_ABOUT THIS TASK_.
The entries are to be output word for word, with the pictures omitted.

(Records from a collection)
::::
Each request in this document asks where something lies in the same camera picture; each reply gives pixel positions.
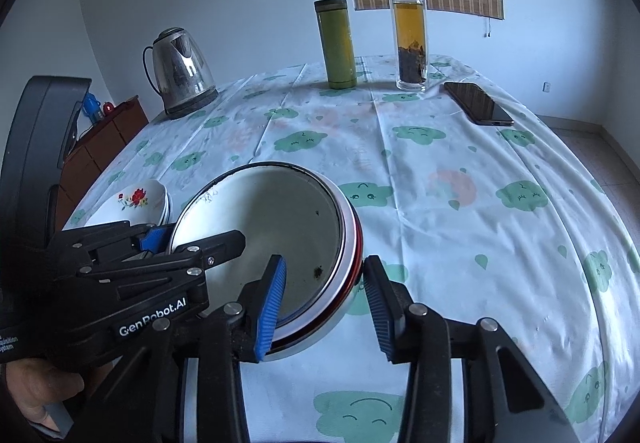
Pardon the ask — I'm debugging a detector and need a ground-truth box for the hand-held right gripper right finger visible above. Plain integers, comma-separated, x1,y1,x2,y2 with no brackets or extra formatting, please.
362,254,576,443

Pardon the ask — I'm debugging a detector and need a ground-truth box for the white enamel bowl dark rim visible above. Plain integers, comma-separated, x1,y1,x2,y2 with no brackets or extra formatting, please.
170,164,351,354

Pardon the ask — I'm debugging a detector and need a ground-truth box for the white plate red flower print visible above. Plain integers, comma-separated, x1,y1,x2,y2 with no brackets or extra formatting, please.
85,179,168,229

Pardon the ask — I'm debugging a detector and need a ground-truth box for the brown wooden sideboard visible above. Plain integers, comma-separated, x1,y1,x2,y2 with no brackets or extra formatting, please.
47,96,150,234

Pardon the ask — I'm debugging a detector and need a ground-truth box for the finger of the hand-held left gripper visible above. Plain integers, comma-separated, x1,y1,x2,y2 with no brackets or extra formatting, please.
80,229,247,301
50,220,171,254

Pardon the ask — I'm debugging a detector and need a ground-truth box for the white tablecloth green cloud print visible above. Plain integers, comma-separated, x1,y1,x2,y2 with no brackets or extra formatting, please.
62,54,640,443

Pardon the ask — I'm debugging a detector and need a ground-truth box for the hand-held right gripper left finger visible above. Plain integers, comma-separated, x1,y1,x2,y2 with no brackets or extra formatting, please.
70,253,289,443

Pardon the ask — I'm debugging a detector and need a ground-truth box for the black smartphone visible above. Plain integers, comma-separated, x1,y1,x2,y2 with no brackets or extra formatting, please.
444,82,515,126

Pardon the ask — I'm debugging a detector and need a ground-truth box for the green thermos bottle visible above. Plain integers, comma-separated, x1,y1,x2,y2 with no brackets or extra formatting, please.
314,0,357,90

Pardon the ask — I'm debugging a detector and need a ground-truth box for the stainless steel electric kettle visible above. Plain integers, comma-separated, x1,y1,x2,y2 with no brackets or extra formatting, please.
142,27,219,120

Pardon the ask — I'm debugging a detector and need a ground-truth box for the glass tea bottle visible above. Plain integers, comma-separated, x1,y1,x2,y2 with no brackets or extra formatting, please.
386,0,429,92

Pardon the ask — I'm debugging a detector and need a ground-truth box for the person's left hand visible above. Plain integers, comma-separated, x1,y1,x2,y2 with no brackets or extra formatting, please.
5,357,86,424
::::
_SOLUTION_.
Each request in this document asks where something lies in the same camera picture; each reply gives pixel positions.
Pardon the ask — I'm debugging a detector and need a ground-truth box for the hand-held right gripper right finger visible above. Plain integers, comma-separated, x1,y1,x2,y2 with no brackets or extra formatting, please.
362,254,576,443

Pardon the ask — I'm debugging a detector and need a ground-truth box for the white enamel bowl dark rim visible above. Plain integers, comma-separated, x1,y1,x2,y2 with no brackets or extra formatting, please.
170,164,351,354

Pardon the ask — I'm debugging a detector and need a ground-truth box for the white plate red flower print visible above. Plain integers, comma-separated, x1,y1,x2,y2 with no brackets or extra formatting, please.
85,179,168,229

Pardon the ask — I'm debugging a detector and need a ground-truth box for the brown wooden sideboard visible above. Plain integers, comma-separated, x1,y1,x2,y2 with no brackets or extra formatting, please.
47,96,150,234

Pardon the ask — I'm debugging a detector and need a ground-truth box for the finger of the hand-held left gripper visible above. Plain integers, comma-separated, x1,y1,x2,y2 with no brackets or extra formatting, please.
80,229,247,301
50,220,171,254

Pardon the ask — I'm debugging a detector and need a ground-truth box for the white tablecloth green cloud print visible above. Plain integers, comma-separated, x1,y1,x2,y2 with no brackets or extra formatting, please.
62,54,640,443

Pardon the ask — I'm debugging a detector and need a ground-truth box for the hand-held right gripper left finger visible above. Plain integers, comma-separated, x1,y1,x2,y2 with no brackets or extra formatting, please.
70,253,289,443

Pardon the ask — I'm debugging a detector and need a ground-truth box for the black smartphone visible above. Plain integers, comma-separated, x1,y1,x2,y2 with no brackets or extra formatting, please.
444,82,515,126

Pardon the ask — I'm debugging a detector and need a ground-truth box for the green thermos bottle visible above. Plain integers, comma-separated, x1,y1,x2,y2 with no brackets or extra formatting, please.
314,0,357,90

Pardon the ask — I'm debugging a detector and need a ground-truth box for the stainless steel electric kettle visible above. Plain integers, comma-separated, x1,y1,x2,y2 with no brackets or extra formatting, please.
142,27,219,120

Pardon the ask — I'm debugging a detector and need a ground-truth box for the glass tea bottle visible above. Plain integers, comma-separated, x1,y1,x2,y2 with no brackets or extra formatting, please.
386,0,429,92

Pardon the ask — I'm debugging a detector and need a ground-truth box for the person's left hand visible above. Plain integers, comma-separated, x1,y1,x2,y2 with no brackets or extra formatting, please.
5,357,86,424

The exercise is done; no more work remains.